Menurut laporan media Israel, para aktivis dari gerakan pemukim sayap kanan Israel, Uri Tzafon, melintasi pagar perbatasan dekat kota Yaroun dan menanam pohon di sana sebagai upaya untuk mempromosikan perluasan permukiman Israel. Mereka menyebut aksi tersebut sebagai langkah moral dan historis yang bertujuan melindungi komunitas Israel di wilayah utara.

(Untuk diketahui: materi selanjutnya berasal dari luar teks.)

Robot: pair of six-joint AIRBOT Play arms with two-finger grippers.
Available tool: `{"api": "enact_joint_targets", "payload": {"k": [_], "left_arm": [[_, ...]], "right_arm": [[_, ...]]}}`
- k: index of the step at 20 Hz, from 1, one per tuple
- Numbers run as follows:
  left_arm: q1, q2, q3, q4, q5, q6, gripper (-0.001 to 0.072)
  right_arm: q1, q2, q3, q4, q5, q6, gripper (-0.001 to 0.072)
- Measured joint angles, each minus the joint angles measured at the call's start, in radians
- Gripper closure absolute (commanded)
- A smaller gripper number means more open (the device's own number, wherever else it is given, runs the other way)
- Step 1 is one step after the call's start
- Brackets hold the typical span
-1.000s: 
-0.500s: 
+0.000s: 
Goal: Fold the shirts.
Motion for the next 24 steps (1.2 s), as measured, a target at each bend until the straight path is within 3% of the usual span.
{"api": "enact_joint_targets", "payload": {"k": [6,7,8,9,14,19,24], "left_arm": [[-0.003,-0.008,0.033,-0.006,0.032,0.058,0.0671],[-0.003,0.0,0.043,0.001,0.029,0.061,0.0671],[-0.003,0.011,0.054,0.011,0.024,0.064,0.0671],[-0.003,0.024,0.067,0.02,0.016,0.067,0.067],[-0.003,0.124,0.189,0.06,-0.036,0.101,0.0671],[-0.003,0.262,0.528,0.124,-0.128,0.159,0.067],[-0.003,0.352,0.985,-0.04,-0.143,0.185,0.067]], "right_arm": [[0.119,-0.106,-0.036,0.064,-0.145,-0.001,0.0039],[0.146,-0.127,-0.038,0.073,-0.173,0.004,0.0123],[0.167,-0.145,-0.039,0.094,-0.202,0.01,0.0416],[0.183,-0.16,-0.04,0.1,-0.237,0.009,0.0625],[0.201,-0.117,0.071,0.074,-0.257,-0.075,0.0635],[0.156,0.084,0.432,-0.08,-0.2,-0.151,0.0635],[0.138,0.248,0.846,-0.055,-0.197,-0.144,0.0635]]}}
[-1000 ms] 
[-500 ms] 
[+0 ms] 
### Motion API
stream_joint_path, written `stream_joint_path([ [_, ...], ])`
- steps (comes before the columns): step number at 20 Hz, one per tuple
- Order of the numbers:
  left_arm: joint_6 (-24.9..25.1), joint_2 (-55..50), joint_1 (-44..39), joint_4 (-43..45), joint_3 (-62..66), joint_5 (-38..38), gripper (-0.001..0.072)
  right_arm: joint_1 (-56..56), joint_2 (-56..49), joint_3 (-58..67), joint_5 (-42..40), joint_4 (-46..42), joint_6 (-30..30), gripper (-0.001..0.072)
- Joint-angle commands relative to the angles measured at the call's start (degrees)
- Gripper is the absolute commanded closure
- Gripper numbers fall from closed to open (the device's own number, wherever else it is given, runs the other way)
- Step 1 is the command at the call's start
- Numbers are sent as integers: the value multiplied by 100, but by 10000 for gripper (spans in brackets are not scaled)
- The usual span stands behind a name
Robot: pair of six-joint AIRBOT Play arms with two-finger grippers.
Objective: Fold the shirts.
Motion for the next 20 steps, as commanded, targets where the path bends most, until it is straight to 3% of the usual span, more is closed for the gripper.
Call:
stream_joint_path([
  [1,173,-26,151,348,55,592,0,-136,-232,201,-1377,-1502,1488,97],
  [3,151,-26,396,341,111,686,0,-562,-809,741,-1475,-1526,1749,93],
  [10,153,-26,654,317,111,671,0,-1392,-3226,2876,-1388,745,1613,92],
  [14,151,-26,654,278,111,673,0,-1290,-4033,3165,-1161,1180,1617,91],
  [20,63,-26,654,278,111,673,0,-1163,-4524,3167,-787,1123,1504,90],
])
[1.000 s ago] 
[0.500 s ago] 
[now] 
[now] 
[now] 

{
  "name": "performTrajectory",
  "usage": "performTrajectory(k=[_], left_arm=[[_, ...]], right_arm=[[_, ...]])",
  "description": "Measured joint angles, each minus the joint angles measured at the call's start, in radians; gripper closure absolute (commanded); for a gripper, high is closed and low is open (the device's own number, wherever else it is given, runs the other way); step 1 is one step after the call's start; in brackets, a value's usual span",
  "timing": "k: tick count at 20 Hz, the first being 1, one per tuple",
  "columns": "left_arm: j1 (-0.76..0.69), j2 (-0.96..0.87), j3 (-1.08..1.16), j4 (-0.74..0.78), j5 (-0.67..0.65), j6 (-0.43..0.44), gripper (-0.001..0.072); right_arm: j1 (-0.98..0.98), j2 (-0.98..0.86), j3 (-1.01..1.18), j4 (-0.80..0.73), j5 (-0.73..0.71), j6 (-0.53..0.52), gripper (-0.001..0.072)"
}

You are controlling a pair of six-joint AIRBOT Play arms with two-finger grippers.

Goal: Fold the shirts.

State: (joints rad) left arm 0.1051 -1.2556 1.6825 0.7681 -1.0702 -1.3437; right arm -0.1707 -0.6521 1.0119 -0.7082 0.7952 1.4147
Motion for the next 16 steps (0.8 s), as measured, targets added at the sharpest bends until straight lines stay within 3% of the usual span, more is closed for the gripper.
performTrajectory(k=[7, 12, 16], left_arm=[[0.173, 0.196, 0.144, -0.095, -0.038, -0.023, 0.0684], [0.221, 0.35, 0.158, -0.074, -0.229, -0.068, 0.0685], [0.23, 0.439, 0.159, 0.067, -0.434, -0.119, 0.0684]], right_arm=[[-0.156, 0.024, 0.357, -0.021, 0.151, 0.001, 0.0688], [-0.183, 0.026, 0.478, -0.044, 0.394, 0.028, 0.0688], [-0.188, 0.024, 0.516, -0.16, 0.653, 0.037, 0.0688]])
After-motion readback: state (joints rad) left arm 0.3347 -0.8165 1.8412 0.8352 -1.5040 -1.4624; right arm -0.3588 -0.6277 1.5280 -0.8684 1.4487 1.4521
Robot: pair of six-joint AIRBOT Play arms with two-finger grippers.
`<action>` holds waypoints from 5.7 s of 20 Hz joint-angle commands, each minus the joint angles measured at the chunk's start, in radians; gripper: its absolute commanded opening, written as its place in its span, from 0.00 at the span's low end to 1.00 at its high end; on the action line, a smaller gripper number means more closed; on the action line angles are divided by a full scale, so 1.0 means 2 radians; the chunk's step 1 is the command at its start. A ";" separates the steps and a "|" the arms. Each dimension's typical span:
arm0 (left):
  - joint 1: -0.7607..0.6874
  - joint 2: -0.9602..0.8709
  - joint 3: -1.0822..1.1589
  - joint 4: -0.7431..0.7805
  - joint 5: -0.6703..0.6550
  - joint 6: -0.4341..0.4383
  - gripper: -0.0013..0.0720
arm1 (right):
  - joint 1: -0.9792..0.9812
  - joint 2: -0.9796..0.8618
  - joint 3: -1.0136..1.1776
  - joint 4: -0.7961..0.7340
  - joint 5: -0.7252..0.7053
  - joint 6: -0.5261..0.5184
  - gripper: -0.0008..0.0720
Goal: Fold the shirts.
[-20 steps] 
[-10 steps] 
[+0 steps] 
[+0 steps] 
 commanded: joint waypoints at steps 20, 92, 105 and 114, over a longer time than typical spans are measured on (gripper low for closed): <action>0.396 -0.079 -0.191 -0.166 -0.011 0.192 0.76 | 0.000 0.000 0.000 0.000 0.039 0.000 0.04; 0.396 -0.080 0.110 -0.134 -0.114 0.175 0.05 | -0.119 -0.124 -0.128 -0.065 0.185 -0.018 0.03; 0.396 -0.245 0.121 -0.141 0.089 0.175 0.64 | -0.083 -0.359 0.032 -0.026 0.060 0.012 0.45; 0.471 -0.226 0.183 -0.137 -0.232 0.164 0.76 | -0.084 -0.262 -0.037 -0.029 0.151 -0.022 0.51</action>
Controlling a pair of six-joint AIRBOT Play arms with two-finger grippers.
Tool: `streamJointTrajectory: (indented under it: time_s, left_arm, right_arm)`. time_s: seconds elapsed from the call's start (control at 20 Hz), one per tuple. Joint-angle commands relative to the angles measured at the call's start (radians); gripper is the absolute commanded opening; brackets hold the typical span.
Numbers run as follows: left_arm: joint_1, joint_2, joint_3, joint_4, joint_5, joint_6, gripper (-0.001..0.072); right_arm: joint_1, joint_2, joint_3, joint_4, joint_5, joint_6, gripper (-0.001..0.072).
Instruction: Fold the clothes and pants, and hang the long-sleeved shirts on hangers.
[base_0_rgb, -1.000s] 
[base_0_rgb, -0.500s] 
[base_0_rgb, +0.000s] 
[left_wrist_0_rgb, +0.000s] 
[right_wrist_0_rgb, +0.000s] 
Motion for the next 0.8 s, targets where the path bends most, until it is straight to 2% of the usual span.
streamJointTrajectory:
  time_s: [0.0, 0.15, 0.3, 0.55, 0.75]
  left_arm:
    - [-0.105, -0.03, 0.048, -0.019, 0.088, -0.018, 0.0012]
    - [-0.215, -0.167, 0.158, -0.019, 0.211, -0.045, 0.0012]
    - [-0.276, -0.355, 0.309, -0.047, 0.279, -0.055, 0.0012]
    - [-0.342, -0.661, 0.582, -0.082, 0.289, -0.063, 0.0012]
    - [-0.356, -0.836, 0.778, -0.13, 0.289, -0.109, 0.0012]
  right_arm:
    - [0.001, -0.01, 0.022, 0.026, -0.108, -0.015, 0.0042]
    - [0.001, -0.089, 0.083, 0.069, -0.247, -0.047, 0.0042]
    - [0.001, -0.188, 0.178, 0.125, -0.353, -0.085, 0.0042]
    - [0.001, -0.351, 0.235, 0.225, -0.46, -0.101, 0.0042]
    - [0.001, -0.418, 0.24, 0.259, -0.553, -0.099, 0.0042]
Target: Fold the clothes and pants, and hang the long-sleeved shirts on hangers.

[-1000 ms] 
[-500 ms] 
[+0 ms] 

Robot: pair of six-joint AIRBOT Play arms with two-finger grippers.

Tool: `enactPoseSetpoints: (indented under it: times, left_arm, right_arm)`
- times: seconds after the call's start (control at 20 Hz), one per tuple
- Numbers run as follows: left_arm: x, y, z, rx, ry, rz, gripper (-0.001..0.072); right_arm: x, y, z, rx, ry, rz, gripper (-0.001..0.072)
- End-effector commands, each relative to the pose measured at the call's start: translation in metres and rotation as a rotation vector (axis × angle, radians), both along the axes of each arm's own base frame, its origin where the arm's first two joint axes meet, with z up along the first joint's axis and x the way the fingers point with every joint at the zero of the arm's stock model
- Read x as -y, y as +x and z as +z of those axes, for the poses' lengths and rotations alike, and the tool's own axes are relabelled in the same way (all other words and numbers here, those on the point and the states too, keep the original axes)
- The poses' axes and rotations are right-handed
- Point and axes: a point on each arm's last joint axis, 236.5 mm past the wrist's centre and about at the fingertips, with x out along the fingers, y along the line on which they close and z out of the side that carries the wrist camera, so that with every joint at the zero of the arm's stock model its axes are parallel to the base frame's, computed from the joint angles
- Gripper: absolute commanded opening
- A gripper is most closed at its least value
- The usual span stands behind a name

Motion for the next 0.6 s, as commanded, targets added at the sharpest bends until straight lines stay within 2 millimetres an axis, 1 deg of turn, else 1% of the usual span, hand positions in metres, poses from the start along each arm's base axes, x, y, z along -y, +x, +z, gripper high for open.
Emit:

Anggota Uri Tzafon menganggap Lebanon selatan sebagian bagian dari tanah leluhur mereka, dan menilai bahwa kehadiran warga sipil di dekat pos-pos militer Israel akan mencegah serangan lintas batas.
“Jika IDF (militer Israel) tidak bertindak tegas, pembantaian penduduk wilayah utara hanya tinggal menunggu waktu saja,” tulis gerakan tersebut dalam surat yang ditujukan kepada kepala staf IDF dan menteri pertahanan serta perdana menteri Israel.